Recorded data:

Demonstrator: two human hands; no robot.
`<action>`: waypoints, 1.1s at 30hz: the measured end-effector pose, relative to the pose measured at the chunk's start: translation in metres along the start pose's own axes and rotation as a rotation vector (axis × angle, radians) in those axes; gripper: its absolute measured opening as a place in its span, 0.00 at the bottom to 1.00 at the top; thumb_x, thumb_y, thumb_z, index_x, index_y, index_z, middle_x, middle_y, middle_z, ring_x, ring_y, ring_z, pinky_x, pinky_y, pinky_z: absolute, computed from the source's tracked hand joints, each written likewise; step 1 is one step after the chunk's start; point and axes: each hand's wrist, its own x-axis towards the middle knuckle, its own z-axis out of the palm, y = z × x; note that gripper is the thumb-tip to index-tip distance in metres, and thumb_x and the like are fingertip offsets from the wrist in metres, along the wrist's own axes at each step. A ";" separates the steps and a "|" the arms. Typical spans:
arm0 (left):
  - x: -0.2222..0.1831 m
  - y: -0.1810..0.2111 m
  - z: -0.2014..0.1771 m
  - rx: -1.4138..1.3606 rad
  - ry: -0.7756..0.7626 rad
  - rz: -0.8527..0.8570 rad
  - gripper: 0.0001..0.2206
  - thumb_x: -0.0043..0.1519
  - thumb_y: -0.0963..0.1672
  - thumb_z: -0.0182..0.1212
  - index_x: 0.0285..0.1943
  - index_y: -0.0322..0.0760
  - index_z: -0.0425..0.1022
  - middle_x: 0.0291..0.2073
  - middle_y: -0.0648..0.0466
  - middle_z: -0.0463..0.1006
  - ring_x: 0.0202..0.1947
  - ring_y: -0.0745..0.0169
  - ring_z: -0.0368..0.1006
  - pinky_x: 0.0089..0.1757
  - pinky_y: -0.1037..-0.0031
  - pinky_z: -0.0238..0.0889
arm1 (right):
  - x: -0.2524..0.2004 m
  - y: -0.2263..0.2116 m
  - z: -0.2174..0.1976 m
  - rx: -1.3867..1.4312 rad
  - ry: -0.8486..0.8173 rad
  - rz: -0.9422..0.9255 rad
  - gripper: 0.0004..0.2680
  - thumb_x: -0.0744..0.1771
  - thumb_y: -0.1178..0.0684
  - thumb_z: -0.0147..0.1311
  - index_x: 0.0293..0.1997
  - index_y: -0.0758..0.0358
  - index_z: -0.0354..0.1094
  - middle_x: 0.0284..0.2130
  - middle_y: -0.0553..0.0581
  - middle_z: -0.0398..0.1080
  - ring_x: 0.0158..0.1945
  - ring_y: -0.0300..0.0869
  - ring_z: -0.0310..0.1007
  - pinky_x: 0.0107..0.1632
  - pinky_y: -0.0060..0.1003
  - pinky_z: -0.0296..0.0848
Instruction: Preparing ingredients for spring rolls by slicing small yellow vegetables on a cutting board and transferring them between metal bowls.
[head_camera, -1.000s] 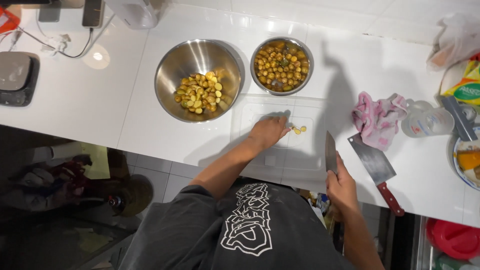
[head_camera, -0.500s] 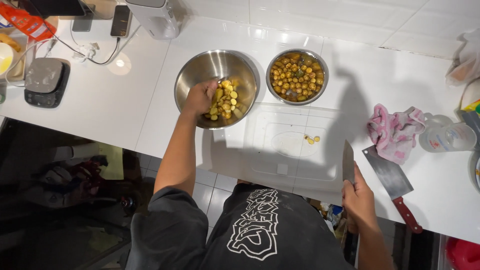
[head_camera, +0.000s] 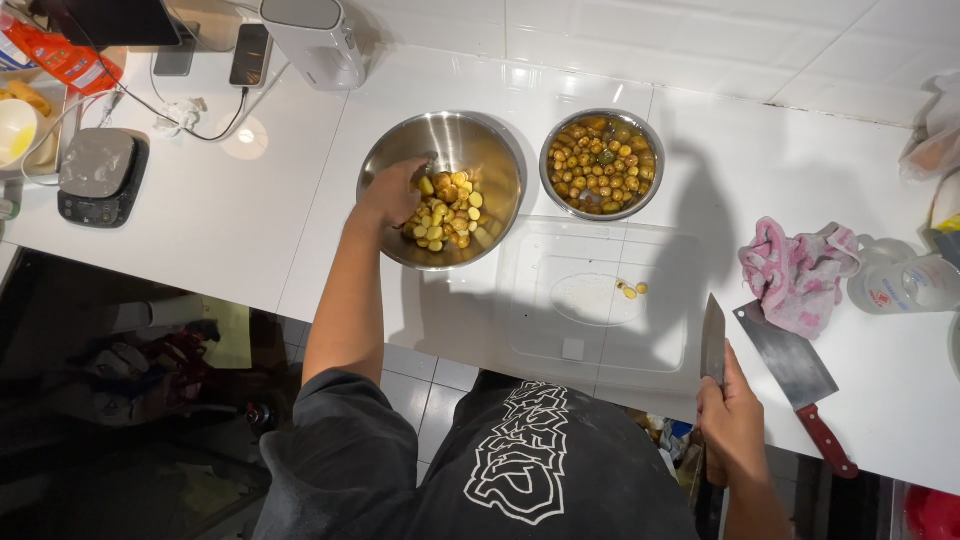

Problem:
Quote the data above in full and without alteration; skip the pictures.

Expected answer:
Demonstrator: two human hands; no robot.
`<action>`: waypoints, 1.1s at 30hz: the measured end-effector pose, relative to the pose measured at the chunk's start: translation in metres along the start pose's own axes and rotation as a rotation vector (axis × angle, radians) in those axes; gripper: its absolute measured opening as a place in its span, 0.00 at the bottom to 1.00 at the top; thumb_x, thumb_y, thumb_z, index_x, index_y, index_z, middle_x, middle_y, middle_z, ring_x, ring_y, ring_z, pinky_x, pinky_y, pinky_z: absolute, computed from the source's tracked hand joints, each written likewise; step 1 is one step after the chunk's start; point and axes: each hand's wrist, its own x-axis towards the middle knuckle, its own z-axis out of the palm, y = z × x; note that gripper is the thumb-tip to index-tip distance in metres, and thumb_x and the like are fingertip offsets from the wrist in metres, along the wrist's own axes at each step. A ";" separates the steps and a "|" the arms. Typical spans:
arm0 (left):
  - x: -0.2222..0.1831 m
  - y: -0.1810..0.2111 m
  - z: -0.2014..0.1771 m
  - rx: -1.4138..1.3606 rad
  - ry: -0.7756..0.7626 rad
  - rz: -0.8527..0.8570 rad
  - gripper: 0.0001..0.2206
  - thumb_x: -0.0043..0.1519
  - thumb_y: -0.0963..0.1672
  - thumb_z: -0.0182..0.1212
  - index_x: 0.0285..0.1943
  - index_y: -0.0322..0.0760
  - index_z: -0.0425..0.1022
  - middle_x: 0.0291..0.2073
  - middle_y: -0.0648..0.0466
  - middle_z: -0.0463..0.1006
  - ring_x: 0.0202..0.1947
  - ring_y: -0.0745..0.0169
  - ring_z: -0.0368..0.1006
  - pinky_x: 0.0089..0.1757
  - pinky_y: -0.1037..-0.0031
  - pinky_z: -0.0238..0.0889
arm1 (right):
  - x: -0.2524..0.2004 m
  - y: -0.2263..0.2116 m
  - z: -0.2174..0.1976 m
  - rx: -1.3867..1.4312 rad
  - ry: -0.8486..0.8173 rad
  - rz: -0.9422..0.9255 rad
  - gripper: 0.0004..0.2680
  - thumb_x: -0.0744..0.1771
  - thumb_y: -0.1178..0.0684
  - thumb_z: -0.0147..0.1311
  - index_x: 0.0293..0.1997
  - index_y: -0.0758..0.0358
  - index_z: -0.0354..0.1094
  - middle_x: 0.0284..0.2130
  - middle_y: -0.0553..0.0581
  - middle_z: -0.0398..0.1080
  - ring_x: 0.0158..0.1945
  - ring_y: -0.0300..0.0869
  - ring_z: -0.0310..0.1007
  - pinky_x: 0.0107..0.1632
  - pinky_y: -0.0060..0.1003
  - pinky_z: -0.0296..0.0848
Instruction: Preparing ingredients for spring rolls by slicing small yellow vegetables on a cutting board and transferring them between metal bowls.
[head_camera, -1.000s] 
[head_camera, -0.500s] 
[head_camera, +0.000s] 

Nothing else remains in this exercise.